Summary

The European Commission has recently fined the clothing company Guess €40 million for restricting retailers from online advertising and making cross-border sales of Guess products.

The decision follows in the wake of the results of the Commission's e-commerce sector inquiry which found that more than 1 in 10 retailers experienced cross-border sales restrictions in their distribution agreements.

Details of the case

Guess operates a selective distribution system in the EU which allows it to appoint authorised retailers, chosen on the basis of quality criteria, to sell its products.

Selective distribution systems comply with EU competition law provided consumers are free to purchase from any authorised retailer in the EU. In addition, authorised retailers must be free to offer the products online, to advertise and sell them across borders and to set the resale prices of the products.

The Commission decision (AT.40428) found that Guess had restricted authorised retailers from:

  • using Guess brand names and trademarks for online search advertising
  • selling online without prior permission from Guess
  • selling to consumers located outside their allocated territories
  • cross-selling to other authorised wholesalers and retailers
  • independently setting the retail prices of Guess products

As a result of these restrictions, the Commission found that the retail prices of Guess products in the Central and Eastern European countries affected by the restrictions were on average 5-10% higher than in Western Europe.

Geo-blocking Regulation

The Guess decision coincided with the entry into force of Regulation 2018/302/EU on unjustified geo-blocking (Regulation). Geo-blocking is the practice of using technology to restrict access to online cross-border sales based on the user's geographical location.

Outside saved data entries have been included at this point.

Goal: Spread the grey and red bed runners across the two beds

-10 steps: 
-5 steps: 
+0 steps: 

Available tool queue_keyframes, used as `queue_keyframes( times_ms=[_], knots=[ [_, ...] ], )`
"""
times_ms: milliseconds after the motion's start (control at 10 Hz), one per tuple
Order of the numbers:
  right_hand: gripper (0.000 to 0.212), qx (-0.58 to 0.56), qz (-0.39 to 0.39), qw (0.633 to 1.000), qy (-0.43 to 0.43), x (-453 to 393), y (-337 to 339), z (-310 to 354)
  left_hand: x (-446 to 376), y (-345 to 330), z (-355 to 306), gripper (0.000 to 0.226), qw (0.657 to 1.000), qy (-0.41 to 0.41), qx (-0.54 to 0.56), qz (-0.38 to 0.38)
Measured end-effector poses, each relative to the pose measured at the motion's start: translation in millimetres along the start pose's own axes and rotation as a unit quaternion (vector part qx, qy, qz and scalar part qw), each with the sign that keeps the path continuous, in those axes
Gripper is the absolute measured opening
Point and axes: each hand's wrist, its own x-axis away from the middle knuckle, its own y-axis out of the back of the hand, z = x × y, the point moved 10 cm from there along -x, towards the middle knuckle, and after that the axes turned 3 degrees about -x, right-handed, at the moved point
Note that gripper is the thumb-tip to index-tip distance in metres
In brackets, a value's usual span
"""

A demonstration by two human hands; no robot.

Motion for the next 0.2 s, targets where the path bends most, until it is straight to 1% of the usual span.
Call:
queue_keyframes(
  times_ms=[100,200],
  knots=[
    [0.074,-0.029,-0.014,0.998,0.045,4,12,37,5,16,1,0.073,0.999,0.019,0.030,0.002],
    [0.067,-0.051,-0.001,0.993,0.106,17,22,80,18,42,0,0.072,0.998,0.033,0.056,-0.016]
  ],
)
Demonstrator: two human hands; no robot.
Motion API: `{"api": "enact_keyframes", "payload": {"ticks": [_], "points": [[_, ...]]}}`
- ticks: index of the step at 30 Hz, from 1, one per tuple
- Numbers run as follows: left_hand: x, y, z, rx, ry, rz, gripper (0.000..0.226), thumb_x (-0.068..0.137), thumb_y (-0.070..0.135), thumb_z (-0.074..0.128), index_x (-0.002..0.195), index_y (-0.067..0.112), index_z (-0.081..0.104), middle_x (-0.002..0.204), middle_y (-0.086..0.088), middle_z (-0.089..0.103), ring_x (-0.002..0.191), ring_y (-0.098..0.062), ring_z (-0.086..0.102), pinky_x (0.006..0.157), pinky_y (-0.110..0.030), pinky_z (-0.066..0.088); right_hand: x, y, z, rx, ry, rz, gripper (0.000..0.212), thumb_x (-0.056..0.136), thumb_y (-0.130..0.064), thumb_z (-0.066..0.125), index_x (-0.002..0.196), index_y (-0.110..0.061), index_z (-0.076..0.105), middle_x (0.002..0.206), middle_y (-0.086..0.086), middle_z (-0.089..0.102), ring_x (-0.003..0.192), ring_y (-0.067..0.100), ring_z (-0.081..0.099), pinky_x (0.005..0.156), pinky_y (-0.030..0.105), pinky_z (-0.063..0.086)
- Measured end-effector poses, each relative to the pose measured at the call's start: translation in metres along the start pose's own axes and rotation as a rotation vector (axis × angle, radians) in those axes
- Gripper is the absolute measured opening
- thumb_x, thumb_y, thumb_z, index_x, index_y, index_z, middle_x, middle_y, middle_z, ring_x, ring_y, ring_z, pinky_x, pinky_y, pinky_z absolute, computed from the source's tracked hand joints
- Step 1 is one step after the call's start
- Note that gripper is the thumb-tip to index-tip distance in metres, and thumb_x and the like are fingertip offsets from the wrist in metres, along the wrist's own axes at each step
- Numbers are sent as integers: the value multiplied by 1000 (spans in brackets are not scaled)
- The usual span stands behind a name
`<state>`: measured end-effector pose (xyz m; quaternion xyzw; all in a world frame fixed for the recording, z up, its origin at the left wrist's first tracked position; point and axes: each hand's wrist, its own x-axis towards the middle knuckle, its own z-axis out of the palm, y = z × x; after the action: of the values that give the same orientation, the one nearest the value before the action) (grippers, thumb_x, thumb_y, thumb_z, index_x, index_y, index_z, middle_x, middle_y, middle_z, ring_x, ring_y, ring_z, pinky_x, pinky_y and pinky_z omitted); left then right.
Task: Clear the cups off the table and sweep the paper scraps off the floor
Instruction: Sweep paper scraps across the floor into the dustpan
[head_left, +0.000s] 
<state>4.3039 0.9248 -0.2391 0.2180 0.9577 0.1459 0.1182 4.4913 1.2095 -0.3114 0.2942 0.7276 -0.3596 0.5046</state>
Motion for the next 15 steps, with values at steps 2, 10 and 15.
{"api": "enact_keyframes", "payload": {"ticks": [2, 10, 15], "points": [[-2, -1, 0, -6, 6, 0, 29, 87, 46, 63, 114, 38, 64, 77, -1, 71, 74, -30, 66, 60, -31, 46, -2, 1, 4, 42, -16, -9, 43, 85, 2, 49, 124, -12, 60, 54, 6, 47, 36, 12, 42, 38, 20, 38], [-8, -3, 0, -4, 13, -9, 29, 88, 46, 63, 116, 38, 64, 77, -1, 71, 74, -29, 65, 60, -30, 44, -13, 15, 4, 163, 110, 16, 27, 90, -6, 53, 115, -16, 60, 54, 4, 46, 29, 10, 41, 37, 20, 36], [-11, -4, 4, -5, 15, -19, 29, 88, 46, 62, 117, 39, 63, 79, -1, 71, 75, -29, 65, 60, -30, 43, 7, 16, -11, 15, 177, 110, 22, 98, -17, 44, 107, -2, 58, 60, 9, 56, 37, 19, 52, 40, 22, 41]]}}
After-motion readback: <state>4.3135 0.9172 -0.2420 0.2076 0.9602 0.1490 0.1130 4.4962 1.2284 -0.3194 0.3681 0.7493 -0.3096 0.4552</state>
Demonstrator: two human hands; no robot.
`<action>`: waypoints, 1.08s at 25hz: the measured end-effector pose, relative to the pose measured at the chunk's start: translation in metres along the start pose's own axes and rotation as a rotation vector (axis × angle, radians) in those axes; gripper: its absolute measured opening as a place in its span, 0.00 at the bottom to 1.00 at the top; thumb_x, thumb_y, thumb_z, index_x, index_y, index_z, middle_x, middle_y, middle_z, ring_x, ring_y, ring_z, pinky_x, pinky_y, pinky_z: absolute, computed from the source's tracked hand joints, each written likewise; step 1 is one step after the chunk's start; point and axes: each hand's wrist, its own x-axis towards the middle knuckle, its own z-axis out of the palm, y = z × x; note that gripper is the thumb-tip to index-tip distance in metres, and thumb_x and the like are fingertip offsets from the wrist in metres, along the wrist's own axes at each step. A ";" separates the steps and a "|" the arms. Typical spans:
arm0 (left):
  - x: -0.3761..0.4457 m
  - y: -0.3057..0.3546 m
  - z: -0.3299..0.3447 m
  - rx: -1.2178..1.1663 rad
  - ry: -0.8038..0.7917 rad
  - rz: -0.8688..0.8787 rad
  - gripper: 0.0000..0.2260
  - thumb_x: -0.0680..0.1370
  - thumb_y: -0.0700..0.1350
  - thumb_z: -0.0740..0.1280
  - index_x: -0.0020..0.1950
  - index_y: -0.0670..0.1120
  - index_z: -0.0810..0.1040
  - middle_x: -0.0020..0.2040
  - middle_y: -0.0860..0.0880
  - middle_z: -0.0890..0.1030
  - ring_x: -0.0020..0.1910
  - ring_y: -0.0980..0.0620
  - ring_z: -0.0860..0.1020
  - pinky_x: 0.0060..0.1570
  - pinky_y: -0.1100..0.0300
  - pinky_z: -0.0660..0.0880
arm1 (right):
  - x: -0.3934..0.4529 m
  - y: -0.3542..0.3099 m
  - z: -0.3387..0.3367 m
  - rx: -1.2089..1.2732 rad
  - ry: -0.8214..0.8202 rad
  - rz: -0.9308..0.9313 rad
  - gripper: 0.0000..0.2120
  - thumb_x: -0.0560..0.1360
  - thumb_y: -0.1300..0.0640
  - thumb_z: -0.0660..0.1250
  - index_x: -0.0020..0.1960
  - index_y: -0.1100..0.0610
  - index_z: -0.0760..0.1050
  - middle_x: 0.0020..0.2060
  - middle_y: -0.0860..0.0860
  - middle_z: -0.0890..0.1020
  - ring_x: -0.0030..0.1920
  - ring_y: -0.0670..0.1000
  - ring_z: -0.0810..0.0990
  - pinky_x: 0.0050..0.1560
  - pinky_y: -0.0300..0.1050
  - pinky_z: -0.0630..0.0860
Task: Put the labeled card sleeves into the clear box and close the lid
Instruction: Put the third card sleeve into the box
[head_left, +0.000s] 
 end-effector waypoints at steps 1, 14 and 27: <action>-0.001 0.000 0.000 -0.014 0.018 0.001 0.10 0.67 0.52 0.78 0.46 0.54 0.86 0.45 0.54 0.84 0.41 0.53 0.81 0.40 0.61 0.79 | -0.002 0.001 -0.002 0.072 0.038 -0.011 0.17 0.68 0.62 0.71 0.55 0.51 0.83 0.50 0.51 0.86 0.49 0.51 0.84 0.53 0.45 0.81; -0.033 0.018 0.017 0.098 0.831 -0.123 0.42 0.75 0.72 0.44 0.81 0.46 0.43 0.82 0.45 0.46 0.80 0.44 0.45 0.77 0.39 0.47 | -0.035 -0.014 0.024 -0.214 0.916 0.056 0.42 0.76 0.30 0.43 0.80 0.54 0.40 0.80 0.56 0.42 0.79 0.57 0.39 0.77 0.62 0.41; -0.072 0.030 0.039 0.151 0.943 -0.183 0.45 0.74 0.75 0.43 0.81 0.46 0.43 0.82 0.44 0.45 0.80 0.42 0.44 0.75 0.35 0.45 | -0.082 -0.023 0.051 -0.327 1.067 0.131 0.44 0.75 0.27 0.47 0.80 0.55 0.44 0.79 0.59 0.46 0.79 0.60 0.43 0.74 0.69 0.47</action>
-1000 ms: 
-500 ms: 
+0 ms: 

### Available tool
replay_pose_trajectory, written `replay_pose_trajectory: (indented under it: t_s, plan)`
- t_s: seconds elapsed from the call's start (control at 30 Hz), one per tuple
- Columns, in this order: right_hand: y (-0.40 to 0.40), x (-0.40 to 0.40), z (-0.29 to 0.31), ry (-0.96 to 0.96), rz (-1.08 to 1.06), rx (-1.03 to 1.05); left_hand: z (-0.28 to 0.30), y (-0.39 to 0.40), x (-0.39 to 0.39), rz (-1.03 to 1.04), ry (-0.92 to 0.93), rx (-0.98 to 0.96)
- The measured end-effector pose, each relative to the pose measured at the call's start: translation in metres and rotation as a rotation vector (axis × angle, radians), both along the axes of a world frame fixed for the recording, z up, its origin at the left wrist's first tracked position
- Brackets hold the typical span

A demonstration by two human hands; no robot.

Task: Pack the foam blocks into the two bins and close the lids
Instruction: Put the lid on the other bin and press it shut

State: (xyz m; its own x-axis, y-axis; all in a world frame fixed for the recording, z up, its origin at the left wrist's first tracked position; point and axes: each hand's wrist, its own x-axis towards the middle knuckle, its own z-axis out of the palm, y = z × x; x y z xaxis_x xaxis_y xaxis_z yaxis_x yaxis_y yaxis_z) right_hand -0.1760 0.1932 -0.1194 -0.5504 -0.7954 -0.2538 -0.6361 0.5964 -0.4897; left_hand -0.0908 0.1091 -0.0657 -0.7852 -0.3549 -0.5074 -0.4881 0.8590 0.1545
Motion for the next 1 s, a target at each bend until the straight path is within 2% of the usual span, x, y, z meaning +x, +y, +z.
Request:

The Regulation ensures that all consumers in the EU have the same rights to access goods and services on the same terms, regardless of their location. This means that a business can no longer block a customer from accessing their website based on their location and they cannot automatically redirect a customer to a different website without their consent. So-called passive sales, requiring businesses not to respond to unsolicited requests from consumers in other EU Member States, is also prohibited under the Regulation.

While businesses are not prohibited from having country specific websites or different prices in different countries, the Regulation allows EU consumers to compare offerings across the EU and enables them to take advantage of better prices and sales conditions in other EU Member States. However, businesses are not forced to deliver goods across borders. In addition, services offering copyrighted content, such as online TV, music and e-books, are not covered by the Regulation.

Related European Court of Justice decisions

The Guess decision follows on from a number of recent cases considering the compatibility of online sales restrictions with competition law. Most notably, the European Court of Justice held in Pierre Fabre (C-439/09) that a complete ban on online sales is a breach of EU competition law. This decision was further expanded on in Coty Germany v Parfümerie Akzente (C-230/16)when the European Court held that a restriction of sales through third-party online platforms such as Amazon, in the context of a selective distribution system for luxury goods, does not breach EU competition law provided that certain conditions are met. Please access our previous article on the Coty judgment here.

New Vertical Restraints Block Exemption

The European Commission is currently in the process of reviewing the so-called Vertical Restraints Block Exemption Regulation (VRBER) which exempts certain categories of vertical agreements from the prohibition on anti-competitive arrangements. The VRBER is due to expire on 31 May 2022. A particular focus of the Commission is the increased importance of online sales and the emergence of new market players such as online platforms. Any future revisions to the Regulation and accompanying Guidelines are likely to reflect these new practices and the judgments of the European Courts in relation to online restrictions.

What do these developments mean for businesses?

Manufacturers should familiarise themselves with their obligations under competition law and the new Geo-blocking Regulation before imposing any restrictions on resellers, particularly restrictions on how, to whom and at what price resellers can sell their products and services.